◆ **Try it**
In the listing below, the lines from the first through the one with "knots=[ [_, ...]" are to be copied word for word.

========

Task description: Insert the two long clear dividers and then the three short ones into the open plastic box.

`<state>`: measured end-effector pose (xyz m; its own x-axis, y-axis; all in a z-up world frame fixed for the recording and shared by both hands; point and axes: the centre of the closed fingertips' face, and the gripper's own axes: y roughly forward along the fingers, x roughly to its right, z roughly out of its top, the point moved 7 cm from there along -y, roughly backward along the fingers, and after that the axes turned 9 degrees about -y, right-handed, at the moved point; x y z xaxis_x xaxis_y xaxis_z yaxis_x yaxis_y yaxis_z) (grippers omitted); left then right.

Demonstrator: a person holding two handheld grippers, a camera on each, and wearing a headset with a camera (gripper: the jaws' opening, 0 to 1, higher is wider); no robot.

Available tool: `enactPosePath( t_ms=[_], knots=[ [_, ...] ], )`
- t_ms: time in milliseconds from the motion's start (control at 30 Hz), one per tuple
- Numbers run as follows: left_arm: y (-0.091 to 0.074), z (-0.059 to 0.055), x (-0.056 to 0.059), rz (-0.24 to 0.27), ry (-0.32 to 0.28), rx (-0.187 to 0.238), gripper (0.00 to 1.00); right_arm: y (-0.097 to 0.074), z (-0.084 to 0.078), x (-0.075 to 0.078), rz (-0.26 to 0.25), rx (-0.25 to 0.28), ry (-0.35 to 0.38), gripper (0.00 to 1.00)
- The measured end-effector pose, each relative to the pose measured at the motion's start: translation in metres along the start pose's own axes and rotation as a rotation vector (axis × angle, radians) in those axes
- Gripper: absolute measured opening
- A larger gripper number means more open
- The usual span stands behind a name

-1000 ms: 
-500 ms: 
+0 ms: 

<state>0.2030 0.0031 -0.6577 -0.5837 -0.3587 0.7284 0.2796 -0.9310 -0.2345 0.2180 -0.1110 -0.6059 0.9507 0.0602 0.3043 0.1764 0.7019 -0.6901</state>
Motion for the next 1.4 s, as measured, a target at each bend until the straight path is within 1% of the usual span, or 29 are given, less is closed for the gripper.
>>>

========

◆ **Output**
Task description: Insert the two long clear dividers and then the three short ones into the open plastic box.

`<state>`: measured end-effector pose (xyz m; its own x-axis, y-axis; all in a z-up world frame fixed for the recording and shared by both hands; point and axes: the centre of the closed fingertips' face, and the gripper's own axes: y roughly forward along the fingers, x roughly to its right, z roughly out of its top, the point moved 7 cm from there along -y, roughly backward along the fingers, and after that the axes turned 9 degrees about -y, right-handed, at the moved point; x y z xaxis_x xaxis_y xaxis_z yaxis_x yaxis_y yaxis_z) (grippers omitted); left then right.

Demonstrator: a person holding two handheld grippers, a camera on each, and wearing a headset with a camera (gripper: the jaws' opening, 0 to 1, higher is wider); no robot.

Available tool: `enactPosePath( t_ms=[_], knots=[ [_, ...] ], )`

Nothing more remains to be added to this answer.